Work request:
Among the entries below, find all lines that include "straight" and copy them.

Top of Information given

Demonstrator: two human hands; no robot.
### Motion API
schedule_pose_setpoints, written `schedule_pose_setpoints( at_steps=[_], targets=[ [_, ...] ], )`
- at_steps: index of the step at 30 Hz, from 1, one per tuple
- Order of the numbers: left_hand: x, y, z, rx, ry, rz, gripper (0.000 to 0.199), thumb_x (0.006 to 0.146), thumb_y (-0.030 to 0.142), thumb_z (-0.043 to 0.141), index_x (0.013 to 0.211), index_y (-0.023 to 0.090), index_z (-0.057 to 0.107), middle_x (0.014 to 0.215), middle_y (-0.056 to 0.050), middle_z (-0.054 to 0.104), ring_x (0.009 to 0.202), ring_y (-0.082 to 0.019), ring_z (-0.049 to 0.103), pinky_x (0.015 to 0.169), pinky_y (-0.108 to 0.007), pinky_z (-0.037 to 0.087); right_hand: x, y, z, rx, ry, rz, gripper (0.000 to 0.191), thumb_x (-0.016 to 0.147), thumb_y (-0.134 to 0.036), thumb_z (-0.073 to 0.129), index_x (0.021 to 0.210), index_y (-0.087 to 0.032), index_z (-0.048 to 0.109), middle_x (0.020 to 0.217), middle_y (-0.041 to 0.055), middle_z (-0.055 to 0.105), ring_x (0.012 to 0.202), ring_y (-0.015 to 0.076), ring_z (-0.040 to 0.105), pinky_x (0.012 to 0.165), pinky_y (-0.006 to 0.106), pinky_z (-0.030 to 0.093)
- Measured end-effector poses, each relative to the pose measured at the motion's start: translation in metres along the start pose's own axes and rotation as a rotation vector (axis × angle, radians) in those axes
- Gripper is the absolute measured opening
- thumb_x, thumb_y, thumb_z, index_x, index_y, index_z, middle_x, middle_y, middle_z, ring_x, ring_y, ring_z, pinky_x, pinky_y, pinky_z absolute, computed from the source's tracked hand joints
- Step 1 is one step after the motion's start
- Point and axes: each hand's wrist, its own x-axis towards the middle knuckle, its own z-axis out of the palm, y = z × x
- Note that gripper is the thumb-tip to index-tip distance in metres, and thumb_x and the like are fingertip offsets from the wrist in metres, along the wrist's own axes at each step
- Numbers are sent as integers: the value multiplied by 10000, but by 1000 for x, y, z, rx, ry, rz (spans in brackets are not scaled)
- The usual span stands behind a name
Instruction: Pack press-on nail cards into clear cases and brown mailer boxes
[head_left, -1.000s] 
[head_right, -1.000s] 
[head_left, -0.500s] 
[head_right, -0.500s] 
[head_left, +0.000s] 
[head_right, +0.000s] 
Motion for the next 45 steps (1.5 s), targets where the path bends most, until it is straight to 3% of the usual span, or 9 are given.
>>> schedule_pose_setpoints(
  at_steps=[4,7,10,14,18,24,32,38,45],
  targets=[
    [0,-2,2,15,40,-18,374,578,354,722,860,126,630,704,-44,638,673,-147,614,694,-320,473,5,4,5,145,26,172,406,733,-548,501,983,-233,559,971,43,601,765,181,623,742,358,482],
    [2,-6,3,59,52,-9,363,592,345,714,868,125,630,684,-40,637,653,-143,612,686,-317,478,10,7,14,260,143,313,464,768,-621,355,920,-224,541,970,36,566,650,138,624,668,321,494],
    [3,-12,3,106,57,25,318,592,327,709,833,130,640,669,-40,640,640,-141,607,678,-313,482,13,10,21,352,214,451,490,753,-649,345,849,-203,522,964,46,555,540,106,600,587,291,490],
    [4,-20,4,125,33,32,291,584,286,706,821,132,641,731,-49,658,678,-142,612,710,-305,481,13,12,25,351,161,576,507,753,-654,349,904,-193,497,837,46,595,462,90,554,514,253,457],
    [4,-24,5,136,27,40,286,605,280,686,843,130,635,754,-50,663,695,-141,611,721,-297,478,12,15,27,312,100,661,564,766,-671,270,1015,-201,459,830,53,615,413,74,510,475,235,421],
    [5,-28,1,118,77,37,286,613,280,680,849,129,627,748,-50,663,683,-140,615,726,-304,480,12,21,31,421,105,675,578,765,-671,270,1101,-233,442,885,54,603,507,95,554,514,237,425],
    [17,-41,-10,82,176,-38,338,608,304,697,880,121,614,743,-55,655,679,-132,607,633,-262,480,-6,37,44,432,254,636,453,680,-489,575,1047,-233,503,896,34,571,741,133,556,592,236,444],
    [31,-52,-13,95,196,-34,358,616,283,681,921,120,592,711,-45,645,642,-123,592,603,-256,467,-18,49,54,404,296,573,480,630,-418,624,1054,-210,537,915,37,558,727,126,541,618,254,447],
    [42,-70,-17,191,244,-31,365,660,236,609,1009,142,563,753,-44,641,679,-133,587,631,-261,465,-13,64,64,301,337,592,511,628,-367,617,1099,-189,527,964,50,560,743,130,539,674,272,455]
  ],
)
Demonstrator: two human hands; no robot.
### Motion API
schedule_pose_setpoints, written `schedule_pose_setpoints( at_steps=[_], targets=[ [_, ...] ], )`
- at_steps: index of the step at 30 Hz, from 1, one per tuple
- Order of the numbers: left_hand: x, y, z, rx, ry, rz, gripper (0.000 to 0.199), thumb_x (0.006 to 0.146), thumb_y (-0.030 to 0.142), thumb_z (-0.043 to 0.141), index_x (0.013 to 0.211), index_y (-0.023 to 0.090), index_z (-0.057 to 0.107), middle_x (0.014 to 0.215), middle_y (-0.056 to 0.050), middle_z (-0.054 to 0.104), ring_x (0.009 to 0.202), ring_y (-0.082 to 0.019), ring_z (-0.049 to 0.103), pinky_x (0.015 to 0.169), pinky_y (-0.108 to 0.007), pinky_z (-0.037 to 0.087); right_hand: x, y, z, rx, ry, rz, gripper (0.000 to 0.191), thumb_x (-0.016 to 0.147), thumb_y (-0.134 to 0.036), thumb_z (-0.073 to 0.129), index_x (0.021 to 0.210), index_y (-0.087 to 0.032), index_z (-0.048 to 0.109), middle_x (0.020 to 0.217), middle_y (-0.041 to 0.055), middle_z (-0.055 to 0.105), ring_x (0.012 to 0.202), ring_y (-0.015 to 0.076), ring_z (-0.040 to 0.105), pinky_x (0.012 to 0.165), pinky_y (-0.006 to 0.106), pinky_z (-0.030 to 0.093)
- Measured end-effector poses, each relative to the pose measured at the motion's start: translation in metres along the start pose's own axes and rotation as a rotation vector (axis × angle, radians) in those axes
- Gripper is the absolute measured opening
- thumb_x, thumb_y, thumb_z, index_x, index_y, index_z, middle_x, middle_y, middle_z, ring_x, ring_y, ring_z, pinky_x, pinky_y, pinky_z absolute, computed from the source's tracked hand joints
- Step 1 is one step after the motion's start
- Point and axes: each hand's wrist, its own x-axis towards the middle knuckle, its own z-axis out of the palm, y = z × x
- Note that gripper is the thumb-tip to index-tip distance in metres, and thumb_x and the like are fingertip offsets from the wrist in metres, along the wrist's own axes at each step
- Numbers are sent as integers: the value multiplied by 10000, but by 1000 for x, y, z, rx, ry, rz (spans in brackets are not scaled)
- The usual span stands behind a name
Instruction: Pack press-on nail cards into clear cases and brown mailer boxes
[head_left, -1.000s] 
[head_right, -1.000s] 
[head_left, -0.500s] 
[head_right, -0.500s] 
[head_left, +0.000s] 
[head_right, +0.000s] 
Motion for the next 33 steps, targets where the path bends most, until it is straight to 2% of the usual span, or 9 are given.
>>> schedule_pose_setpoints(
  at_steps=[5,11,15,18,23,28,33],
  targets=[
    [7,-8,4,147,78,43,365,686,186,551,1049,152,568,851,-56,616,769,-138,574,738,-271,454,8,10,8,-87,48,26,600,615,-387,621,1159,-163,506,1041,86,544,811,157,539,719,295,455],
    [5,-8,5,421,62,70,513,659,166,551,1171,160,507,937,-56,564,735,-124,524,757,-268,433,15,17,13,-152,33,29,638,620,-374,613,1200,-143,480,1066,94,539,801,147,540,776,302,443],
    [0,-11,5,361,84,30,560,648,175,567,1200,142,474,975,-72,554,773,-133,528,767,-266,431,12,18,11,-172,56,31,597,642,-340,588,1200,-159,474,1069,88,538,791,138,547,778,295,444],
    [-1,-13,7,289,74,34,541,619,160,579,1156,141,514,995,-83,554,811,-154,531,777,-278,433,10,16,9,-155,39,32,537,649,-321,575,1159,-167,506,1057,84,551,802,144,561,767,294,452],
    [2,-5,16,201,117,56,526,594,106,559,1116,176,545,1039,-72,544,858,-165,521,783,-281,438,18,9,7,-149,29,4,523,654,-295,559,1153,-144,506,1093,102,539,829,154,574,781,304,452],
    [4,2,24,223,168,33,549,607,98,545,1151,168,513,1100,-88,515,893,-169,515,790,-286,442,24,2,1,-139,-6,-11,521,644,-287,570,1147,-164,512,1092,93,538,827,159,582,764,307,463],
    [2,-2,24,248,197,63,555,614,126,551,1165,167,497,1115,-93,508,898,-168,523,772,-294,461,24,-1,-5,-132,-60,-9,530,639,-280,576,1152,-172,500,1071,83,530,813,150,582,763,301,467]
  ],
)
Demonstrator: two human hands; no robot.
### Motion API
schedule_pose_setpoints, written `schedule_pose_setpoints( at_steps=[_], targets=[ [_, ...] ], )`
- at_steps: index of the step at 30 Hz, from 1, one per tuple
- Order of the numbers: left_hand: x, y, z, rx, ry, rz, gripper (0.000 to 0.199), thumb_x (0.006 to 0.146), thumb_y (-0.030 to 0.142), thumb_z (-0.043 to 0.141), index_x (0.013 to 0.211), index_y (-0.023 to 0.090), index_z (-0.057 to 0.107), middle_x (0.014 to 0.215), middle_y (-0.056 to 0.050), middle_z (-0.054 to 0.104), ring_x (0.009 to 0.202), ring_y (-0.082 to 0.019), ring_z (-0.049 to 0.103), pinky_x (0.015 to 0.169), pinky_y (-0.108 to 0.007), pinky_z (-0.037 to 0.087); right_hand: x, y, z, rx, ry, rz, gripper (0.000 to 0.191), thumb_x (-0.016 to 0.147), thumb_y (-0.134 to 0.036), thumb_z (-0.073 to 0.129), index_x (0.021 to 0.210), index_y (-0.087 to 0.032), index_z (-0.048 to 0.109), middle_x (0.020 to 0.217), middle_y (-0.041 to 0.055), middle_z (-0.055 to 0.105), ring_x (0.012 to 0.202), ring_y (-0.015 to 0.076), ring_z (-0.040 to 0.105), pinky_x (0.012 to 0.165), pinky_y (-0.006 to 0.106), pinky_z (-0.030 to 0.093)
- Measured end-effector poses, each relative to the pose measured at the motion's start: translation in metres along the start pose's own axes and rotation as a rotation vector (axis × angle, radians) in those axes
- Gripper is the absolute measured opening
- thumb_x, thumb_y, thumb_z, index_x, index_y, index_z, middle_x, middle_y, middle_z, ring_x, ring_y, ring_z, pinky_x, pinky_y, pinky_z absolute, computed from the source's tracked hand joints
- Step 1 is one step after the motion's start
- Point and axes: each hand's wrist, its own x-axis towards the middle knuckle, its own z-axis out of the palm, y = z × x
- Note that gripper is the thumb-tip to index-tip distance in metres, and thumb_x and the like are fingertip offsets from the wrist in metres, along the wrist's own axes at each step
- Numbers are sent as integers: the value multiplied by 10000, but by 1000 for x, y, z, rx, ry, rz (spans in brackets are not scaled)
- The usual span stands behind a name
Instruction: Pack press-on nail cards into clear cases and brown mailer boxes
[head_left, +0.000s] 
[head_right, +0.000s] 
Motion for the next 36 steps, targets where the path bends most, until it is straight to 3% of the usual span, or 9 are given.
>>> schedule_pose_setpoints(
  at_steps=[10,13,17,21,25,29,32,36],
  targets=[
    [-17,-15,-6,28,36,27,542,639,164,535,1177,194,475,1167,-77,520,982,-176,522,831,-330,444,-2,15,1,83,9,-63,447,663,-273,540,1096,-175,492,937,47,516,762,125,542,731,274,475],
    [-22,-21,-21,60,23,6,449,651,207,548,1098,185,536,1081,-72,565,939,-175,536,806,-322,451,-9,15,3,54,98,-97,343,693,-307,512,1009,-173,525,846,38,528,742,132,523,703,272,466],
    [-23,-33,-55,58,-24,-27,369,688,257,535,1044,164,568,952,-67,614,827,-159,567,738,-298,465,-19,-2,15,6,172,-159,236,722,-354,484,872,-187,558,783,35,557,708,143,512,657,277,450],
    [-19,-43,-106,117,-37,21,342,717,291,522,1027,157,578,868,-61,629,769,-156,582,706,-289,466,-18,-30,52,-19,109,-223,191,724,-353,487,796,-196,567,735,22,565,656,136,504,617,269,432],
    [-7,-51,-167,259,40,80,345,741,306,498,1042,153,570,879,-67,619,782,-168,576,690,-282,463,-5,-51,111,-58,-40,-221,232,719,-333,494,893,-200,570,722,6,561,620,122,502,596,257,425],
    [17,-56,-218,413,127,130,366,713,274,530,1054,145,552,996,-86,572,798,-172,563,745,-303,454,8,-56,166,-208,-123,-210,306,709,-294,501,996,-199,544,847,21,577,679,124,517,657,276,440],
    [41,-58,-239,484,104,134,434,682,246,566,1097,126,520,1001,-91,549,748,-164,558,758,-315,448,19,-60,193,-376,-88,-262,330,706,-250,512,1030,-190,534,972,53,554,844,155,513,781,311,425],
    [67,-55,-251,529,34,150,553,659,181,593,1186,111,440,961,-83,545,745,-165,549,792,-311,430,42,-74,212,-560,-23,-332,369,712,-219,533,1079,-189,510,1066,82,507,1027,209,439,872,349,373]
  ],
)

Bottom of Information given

Task output:
Motion for the next 45 steps (1.5 s), targets where the path bends most, until it is straight to 3% of the usual span, or 9 are given.
Motion for the next 33 steps, targets where the path bends most, until it is straight to 2% of the usual span, or 9 are given.
Motion for the next 36 steps, targets where the path bends most, until it is straight to 3% of the usual span, or 9 are given.

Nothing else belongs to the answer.